There was another shared silence. Spike, of course, jumped straight to the inevitable conclusion. "We're in danger!" he cried out, his eyes darting about as if he was going to spot an assassin creeping up on us right then and there, in the middle of a trainful of the Guard.

"No, no! Of course not," Shining said. I gave him an incredulous look and he caved. "Maybe?"

"What kind of danger?" I asked.

"Remember the unnatural weather?" Cadance asked.

"You think that was a targeted attack," I said.

"We don't know," Shining said. "But there's a good bet it could have been. The report said you pulled a black crystal from the heart of the attacking cloud. Do you still have it?" I nodded. "We brought an expert on crystal magic. I want him to take a look at what you found before we leave."

"You think whoever sent that cloud will send others?"

"We don't know, Twilight," Cadance said, shaking her head. "I wish we did, then we could put you at ease or let you get prepared. All we can say is that Princess Celestia has asked that you stay in Ponyville with the other bearers of the Elements of Harmony."

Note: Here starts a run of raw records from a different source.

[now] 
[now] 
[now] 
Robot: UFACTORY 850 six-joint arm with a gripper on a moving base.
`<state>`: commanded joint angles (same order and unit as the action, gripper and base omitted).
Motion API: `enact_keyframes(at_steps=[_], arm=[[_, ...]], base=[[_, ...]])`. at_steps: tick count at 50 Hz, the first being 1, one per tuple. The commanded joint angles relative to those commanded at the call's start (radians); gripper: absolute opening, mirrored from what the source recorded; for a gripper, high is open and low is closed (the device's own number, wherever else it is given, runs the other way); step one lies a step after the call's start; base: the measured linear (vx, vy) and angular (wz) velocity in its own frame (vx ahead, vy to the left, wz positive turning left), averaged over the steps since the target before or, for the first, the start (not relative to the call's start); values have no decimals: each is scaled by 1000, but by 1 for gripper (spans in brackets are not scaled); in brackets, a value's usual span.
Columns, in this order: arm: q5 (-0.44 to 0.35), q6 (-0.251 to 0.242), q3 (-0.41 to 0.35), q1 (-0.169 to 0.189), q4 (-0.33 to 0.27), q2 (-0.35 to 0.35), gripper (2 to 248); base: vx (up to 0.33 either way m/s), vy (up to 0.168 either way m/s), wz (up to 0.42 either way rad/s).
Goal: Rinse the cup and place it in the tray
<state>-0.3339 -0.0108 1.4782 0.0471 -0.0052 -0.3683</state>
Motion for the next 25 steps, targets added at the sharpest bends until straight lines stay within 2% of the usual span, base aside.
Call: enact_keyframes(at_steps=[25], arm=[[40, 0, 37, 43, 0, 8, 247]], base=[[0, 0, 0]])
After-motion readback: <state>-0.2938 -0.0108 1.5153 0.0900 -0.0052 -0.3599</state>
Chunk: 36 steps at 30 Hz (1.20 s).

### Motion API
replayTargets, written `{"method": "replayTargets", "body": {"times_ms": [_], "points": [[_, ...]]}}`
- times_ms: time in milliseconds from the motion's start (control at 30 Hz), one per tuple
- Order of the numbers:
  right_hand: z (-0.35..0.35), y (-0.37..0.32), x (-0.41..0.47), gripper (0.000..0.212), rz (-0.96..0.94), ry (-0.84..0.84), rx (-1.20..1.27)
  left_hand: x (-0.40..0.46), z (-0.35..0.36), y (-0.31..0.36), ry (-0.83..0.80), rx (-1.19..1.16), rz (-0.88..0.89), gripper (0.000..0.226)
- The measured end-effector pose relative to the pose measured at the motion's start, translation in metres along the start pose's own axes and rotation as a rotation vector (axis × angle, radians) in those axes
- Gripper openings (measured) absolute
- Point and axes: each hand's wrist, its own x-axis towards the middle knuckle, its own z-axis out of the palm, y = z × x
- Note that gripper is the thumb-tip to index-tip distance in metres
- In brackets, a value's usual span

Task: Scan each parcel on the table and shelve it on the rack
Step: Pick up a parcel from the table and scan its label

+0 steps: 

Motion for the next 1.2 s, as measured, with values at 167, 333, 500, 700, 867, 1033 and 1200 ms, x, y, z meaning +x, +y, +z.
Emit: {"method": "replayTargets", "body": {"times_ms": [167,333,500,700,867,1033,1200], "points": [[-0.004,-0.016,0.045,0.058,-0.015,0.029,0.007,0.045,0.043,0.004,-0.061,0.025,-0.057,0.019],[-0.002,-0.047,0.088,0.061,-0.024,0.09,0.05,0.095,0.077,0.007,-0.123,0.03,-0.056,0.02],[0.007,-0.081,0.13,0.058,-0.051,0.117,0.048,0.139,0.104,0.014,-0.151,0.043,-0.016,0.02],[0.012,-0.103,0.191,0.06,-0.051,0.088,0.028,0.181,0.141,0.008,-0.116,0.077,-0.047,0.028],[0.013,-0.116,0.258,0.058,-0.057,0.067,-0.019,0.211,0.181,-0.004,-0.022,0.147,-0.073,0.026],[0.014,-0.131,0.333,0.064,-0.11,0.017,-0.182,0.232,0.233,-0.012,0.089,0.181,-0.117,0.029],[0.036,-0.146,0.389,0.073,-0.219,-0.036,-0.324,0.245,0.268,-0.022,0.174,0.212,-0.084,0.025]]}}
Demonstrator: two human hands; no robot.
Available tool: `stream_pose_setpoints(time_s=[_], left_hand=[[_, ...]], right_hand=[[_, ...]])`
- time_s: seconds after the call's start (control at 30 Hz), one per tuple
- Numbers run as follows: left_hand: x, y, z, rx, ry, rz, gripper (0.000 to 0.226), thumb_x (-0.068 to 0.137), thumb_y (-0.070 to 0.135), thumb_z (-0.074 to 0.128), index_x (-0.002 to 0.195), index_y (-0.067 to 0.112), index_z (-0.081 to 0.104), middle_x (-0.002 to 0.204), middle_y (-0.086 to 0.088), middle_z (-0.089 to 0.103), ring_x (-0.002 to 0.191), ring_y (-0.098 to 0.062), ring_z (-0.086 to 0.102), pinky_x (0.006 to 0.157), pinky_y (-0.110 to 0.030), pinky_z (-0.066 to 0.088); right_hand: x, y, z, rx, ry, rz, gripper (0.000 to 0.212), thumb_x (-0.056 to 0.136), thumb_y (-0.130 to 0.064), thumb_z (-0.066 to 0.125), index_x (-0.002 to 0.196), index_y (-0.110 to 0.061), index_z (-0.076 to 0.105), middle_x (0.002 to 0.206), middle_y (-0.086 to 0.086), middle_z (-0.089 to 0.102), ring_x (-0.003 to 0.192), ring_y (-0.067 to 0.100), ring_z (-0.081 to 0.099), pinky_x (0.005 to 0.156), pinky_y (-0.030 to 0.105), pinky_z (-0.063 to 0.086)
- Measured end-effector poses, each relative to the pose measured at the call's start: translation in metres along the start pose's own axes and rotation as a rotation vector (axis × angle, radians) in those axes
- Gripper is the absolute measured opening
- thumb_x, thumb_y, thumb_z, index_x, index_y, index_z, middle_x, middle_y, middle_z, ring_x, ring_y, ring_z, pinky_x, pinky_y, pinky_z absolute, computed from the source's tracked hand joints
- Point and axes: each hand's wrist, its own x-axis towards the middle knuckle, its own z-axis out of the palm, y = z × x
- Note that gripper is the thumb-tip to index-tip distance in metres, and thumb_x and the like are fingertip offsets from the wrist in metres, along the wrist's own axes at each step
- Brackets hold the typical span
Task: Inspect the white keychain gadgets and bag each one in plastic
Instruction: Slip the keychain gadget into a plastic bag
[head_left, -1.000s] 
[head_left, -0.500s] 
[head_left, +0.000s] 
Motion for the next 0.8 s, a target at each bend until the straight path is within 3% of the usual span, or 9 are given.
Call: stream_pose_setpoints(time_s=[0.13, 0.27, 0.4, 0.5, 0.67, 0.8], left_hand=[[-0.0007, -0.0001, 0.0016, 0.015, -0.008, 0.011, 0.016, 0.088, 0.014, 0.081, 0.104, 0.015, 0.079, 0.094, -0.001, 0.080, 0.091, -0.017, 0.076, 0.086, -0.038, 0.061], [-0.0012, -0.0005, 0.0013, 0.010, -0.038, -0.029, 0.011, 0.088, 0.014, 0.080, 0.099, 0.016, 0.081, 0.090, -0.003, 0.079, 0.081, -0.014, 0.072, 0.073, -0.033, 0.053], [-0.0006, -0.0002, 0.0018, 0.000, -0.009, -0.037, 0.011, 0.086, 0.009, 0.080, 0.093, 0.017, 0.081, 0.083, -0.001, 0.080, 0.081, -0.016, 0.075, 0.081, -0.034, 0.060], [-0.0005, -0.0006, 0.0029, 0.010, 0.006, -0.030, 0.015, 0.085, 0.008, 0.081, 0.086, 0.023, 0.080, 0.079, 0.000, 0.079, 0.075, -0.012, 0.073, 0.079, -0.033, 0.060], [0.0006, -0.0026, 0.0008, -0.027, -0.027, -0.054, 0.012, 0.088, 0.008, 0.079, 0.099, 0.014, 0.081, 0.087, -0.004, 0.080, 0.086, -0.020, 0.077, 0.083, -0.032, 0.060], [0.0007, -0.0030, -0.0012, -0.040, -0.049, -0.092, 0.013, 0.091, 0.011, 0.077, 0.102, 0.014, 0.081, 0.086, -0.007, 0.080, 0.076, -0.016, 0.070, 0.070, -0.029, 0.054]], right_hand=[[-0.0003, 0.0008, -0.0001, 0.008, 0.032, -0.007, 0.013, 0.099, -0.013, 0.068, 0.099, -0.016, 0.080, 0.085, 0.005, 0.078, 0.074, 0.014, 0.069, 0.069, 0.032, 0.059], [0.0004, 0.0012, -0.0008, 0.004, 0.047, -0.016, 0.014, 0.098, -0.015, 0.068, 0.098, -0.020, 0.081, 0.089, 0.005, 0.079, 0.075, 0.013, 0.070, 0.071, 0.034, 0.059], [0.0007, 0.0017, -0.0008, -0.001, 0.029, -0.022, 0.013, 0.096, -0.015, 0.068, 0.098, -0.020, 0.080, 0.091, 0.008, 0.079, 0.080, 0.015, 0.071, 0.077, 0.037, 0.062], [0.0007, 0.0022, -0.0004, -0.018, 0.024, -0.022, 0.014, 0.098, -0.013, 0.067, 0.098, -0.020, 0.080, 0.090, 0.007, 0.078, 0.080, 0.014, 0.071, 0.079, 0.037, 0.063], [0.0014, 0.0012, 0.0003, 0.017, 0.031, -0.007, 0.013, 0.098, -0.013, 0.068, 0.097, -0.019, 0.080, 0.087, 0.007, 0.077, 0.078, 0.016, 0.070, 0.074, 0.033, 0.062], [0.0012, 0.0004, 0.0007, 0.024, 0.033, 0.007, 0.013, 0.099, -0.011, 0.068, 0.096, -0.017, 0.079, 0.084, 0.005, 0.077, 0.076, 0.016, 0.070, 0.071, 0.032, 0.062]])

"The Elements," I repeated. "She's protecting her trump card."

While Cadance and shining Armor were clearly unhappy with that statement, neither argued it. "There's a dark power in Canterlot," Shining Armor said. "The Princesses have sensed it, and they said it was getting stronger. Princess Celestia said that if we can't stop it, the Elements might be the only thing that can."

"I see," I said. This, at least, told me that Celestia had recognized the black crystal for the threat it was, even if she didn't yet realize how it had to be fought. It was a baby step, but at least it was in the right direction. I let out a dramatic sigh. "Well, I still want to help. I can help with organizing patrols, or researching evidence, and I can do a real mean data-analysis!"

They chuckled at that. "Just take it easy, Twiley," Shining Armor said. "I'm not too proud to ask for my little sister's help when I need it, but let's wait until I actually need it, okay?"

I gave him a disappointed little nod. "Okay, I'll try to not worry about you now."

"I didn't want..." he began, but Cadance gave him a light smack with her wing. "I mean, thank you, Twilight."

"You're welcome. Now, I've got the crystal back at the library. I'll teleport ahead and get it ready. Spike, can you make sure they make it to the library without getting Pinkie Pie’d?"

"Oh, sure, give me the hard job," Spike snarked. "No promises."

"Do your best," I said, then teleported away without another word.